Oral (Tema Livre)
404-1 | As Benevolentes, de Jonathan Littell: o cruzamento entre ética e estética, na representação do Holocausto | Autores: | Emília Amaral (USP - Universidade de São Paulo) |
Resumo Com data de publicação recente, 2006, o romance As Benevolentes tem recebido elogios e críticas, inserindo-se na polêmica da complexidade que envolve as possibilidades de representação do Holocausto: o paradigma do conjunto de violências que transformou o século XX no palco do desencanto em relação às grandes utopias do mundo ocidental.
Meu propósito, neste trabalho, é discutir como as escolhas estéticas em que o romance se ancora envolvem questões éticas, e em que medida o cruzamento dessas instâncias contribui para uma análise da obra que resista a leituras reducionistas e tendenciosas, aquelas que desconsideram a especificidade, a singularidade de um texto literário, por mais que ele esteja tão ligado ao referente que quase se confunda com um relato historiográfico.
Se é possível classificar o texto em questão como um ramo do romance histórico, em sua vertente pós-modernista, de metaficção historiográfica, sem dúvida ele não se esgota nessa classificação, já que desafia o leitor a decifrar outros elementos nos quais se alicerça, para, de acordo com palavras do autor, “examinar o mal desde dentro”.
A inversão do foco narrativo ─ uso da primeira pessoa, figuração do carrasco nazista por um escritor judeu ─ constitui a escolha estética fundante no sentido de esbarrar num problema ético: por que se colocar no lugar do perpetrador em detrimento daquele reservado às vítimas? Esta consideração, bastante presente na polêmica em torno da obra, se desdobra no uso de dois dos inúmeros repertórios culturais que a estruturam: a Tragédia grega, relida pelo viés da psicanálise, e a erotização de cenas de morte por enforcamento, dentre outras, marcadas pelo binômio sexualidade/crueldade.
A remissão à Tragédia traz à tona o problema da hibris, da desmedida, que pode ser interpretada à luz da reflexão de Freud, em O mal estar da cultura, como o “resto”, o que se recalca em nome da hipertrofia racionalista, e assim caracterizar Maximilian Aue, o protagonista de As Benevolentes, como uma alegoria da Alemanha nazista, em sua queda paradoxalmente apoiada na mais fina vivência cultural e artística.

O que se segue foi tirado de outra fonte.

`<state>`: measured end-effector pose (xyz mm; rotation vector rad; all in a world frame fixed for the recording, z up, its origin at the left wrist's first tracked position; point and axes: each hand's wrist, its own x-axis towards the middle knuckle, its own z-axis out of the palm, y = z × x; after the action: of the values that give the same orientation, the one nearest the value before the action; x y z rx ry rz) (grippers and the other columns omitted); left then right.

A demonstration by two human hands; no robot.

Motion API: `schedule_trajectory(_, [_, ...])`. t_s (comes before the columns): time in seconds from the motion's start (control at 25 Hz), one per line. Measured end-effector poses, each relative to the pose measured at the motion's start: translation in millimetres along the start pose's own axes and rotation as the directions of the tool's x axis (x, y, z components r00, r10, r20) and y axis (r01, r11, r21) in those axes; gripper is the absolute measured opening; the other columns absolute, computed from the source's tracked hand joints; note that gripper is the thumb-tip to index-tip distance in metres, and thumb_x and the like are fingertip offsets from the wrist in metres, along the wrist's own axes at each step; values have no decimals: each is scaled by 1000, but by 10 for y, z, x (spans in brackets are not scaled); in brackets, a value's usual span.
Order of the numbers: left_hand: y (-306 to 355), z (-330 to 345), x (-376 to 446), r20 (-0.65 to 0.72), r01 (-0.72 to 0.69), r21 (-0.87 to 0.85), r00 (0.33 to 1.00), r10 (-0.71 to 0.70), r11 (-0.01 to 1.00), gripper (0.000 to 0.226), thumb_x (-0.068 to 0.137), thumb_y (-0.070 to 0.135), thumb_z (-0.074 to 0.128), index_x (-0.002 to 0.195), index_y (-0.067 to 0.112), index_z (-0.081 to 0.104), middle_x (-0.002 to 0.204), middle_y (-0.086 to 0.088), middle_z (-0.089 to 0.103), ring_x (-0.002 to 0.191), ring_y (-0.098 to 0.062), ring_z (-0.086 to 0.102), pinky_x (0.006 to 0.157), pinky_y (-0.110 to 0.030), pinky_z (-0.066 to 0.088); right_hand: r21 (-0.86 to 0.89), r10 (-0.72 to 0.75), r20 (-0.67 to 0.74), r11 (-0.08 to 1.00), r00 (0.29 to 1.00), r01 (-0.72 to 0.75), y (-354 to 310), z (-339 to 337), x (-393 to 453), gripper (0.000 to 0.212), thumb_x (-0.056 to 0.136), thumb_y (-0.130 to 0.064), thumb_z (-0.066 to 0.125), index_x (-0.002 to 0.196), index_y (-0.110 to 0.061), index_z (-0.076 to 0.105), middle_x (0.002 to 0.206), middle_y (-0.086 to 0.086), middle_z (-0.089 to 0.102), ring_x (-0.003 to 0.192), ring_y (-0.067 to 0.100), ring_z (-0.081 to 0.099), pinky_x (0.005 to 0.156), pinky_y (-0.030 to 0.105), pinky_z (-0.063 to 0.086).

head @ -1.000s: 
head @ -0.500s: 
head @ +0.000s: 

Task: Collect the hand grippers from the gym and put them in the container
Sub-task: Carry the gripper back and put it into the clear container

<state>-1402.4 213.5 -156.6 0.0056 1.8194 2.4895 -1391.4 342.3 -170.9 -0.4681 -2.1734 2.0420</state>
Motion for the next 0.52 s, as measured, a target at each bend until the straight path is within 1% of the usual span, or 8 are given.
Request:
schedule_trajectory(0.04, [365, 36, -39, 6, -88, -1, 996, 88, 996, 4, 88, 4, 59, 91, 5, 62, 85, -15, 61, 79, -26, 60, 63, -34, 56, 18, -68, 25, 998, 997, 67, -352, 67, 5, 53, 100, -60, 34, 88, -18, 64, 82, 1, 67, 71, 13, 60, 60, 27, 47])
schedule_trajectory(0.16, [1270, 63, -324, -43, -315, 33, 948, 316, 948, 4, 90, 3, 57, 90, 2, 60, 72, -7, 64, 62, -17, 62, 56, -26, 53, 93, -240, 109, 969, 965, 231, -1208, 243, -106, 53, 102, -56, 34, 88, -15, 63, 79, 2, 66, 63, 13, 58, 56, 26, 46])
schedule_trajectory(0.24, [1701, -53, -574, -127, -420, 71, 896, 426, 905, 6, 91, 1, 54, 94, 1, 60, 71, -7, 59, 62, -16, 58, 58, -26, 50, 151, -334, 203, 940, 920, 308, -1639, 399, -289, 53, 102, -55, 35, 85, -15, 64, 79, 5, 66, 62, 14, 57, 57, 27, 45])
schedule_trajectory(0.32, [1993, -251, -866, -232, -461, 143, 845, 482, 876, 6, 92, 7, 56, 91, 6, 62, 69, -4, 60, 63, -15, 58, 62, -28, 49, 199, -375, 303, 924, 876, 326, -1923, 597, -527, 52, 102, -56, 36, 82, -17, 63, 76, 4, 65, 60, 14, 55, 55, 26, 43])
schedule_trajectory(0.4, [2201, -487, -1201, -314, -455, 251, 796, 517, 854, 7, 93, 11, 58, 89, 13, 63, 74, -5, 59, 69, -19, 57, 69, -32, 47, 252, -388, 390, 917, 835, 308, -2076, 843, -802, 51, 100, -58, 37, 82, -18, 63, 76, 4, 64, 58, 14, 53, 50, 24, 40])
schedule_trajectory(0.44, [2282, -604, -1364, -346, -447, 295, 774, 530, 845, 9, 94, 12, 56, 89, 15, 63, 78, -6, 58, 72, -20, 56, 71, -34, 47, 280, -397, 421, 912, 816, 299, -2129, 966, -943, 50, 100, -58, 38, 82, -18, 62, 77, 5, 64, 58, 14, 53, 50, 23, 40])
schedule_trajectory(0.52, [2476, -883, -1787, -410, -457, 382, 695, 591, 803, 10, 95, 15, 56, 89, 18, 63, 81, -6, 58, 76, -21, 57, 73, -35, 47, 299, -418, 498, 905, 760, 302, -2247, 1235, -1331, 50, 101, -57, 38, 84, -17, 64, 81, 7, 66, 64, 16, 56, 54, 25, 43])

Como se trata de obra pós-modernista, não há problema em conjugar essa abordagem com aquela mais moderna, pertencente à linhagem de autores como Sade e Bataille, este último traduzido por Jonathan Littell, cuja fixação pela sexualização das cenas de crueldade não deixa de estar ligada à figura principal do romance: seu narrador, dividido, como o autor, entre duas necessidades essenciais: a de procurar uma explicação para o inexplicável e a de recolocar as cenas de barbárie, a partir de alguém que fez parte delas e que sistematicamente provoca o leitor a reconhecer-se dentro, e de forma incômoda, porque como possível perpetrador e não como vítima, do inferno.
A obra, assim, me parece um conjunto coeso, em que a questão ética está indissoluvelmente ligada às escolhas estéticas do autor, não podendo, portanto, ser lida à revelia dessas escolhas, que me parecem mais preocupadas em problematizar o mal que parece estar se perpetuando ao longo do século XXI a espetacularizar o sofrimento dos judeus durante a Shoá.